Potential role of post‑treatment follow‑up FDG‑PET CT to detect mandibular osteoradionecrosis: A case report
- Masaya Akashi
- Satoshi Wanifuchi
- Junya Kusumoto
- Megumi Kishimoto
- Yasumasa Kakei
- Kazunobu Hashikawa
- Takahide Komori
Published online on: November 2, 2017
Copyright: © Akashi et al.
This is an open access article distributed under the terms of Creative Commons Attribution License.

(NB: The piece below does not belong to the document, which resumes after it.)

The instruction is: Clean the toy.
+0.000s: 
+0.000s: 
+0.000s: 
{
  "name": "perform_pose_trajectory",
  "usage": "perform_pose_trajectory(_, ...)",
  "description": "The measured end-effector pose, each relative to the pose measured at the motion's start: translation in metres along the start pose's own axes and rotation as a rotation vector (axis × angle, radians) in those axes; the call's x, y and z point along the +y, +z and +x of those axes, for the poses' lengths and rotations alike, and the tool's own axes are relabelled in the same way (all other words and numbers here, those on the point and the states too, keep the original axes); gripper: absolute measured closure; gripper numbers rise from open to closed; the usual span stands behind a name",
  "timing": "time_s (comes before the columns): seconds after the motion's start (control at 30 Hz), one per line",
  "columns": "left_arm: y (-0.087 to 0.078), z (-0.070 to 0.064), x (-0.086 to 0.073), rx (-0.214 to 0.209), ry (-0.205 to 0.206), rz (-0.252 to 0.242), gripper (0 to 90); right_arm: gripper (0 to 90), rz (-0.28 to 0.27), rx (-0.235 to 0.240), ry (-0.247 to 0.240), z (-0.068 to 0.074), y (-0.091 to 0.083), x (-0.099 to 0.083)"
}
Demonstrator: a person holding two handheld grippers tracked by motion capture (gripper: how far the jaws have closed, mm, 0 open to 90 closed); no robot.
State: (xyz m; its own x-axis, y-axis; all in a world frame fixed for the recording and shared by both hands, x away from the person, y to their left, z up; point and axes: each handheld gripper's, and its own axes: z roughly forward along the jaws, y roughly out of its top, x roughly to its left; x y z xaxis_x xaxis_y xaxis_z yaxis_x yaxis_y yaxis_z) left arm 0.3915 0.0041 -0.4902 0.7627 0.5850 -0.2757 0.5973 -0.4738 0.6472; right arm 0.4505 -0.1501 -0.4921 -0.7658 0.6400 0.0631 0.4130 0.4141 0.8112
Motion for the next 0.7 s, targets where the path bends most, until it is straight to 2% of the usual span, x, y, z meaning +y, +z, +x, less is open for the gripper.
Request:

It was hypothesized that fluorodeoxyglucose (FDG) uptake on post‑treatment follow‑up positron emission tomography with computed tomography (PET CT; using PET CT to monitor and rule out recurrence and metastasis of head and neck carcinoma) would be useful for detecting and understanding the disease state of osteoradionecrosis (ORN) of the jaw. The present study included 14 patients who developed mandibular ORN following radiation therapy (RT) for head and neck cancer and underwent follow‑up PET CT several times following RT. Areas exhibiting FDG uptake were retrospectively assessed on post‑treatment follow‑up PET CT images and were classified into three types: Spot type: Only spot accumulation of FDG; localized type: Accumulation of FDG restricted to within the bone resorption area; extensive type: Accumulation of FDG extending into surrounding soft tissue. PET classification at the time of clinical diagnosis of mandibular ORN in the 14 patients demonstrated the extensive type in 43%, localized type in 36% and spot type in 21%. An increased area of FDG uptake around the ORN was revealed retrospectively on post‑treatment follow‑up FDG PET‑CT images in 50% of patients. Alterations in PET classification included spot type to localized type in 36% and localized type to extensive type in 14%. A significantly increased number of patients with extensive‑type ORN (P=0.026) required surgery. Post‑treatment follow‑up FDG‑PET CT may be useful for early detection and better understanding of ORN.